The National Association of Head Teachers is getting stroppy. They are fed up with being pushed around by an endless stream of initiatives from centralised government many of which they know are just plain bad for schools and children.
Early in May 2010 the NAHT boycotted the infamous SATs tests for 11 year olds. This was an unusually militant stance from some very conservative people. They think that these SATs are bad for children, schools, their teachers and, to cap it all, don't achieve anything useful.
Such a turning of worms was perhaps inevitable. At some point, one or another of the centrally dictated edu-dogmas which fly in the face of evidence to the contrary was bound to create a tipping point when suddenly 'enough was enough'.
The SATs were an obvious candidate but it was a surprise when ICT appeared on the headteachers' radar... its origin, so it is said, was from the forums of Edugeek.
The Headteachers’ union have called for an investigation into ICT outsourcing.
Yes, they know it's a scam and now, short of funds they are shouting about it. Phrases taken from their general secretary Mick Brookes such as 'ripped off', 'dodgy practices', 'expensive contracts', 'schools are treated like open cheque books' give you some idea of the flavour of the article that appeared in the TES recently.
Mick Brookes is correct when he says that schools are treated as an open cheque book. They have been so ever since Tony Blair uttered his immortal 'education, education, education' list of priorities and his Chancellor started pouring money into schools. 'Cash cow, cash cow, cash cow' was how it was heard elsewhere.
And 'cash cows' they remain. The game is: the public sector pours money in and the private sector rips it all out again: never has this been more the case than with ICT costs.
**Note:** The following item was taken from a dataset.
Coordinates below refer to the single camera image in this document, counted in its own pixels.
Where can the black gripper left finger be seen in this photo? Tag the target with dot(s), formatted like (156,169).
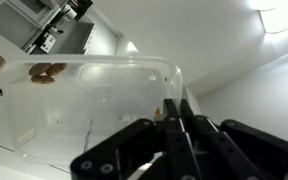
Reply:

Mick Brookes makes a plea for schools to be able to access advice that would enable them to make wise procurements. He would like a Which Magazine-style review of the ICT options available.
I can see it now: 'Which ICT this week compares virtualisation technologies for schools, which is right for your school?. We compare solutions from RM, Capita, Viglen, and Red Hat. First up: which hyperthreading protocols deliver value for money? Second, who has the coolest looking kit. Next week, 'how good is cheap and Open Source explained'...please stop.
It was ever thus. Government organisations such as BECTA have tried to bring open procurement practices and impartial advice to schools for over a decade now, but it makes no difference.
There are two essential problems, in my opinion:
1) There remains a myth that outsourcing to the private sector delivers better value through competition and industry-style efficiencies to what otherwise would be a grossly inefficient public sector in house monster.
What nonsense. The private ICT sector is in my experience neither competent nor efficient but it is greedy and needy. Schools are indeed treated like suckers.
2) School ICT is just too complicated for decision makers to be able to make informed choices. They may have the information but de-geeking it is nigh on impossible. A 'Which ICT Solution' is a nice idea, I would happily dispense my version of wisdom but it won't help.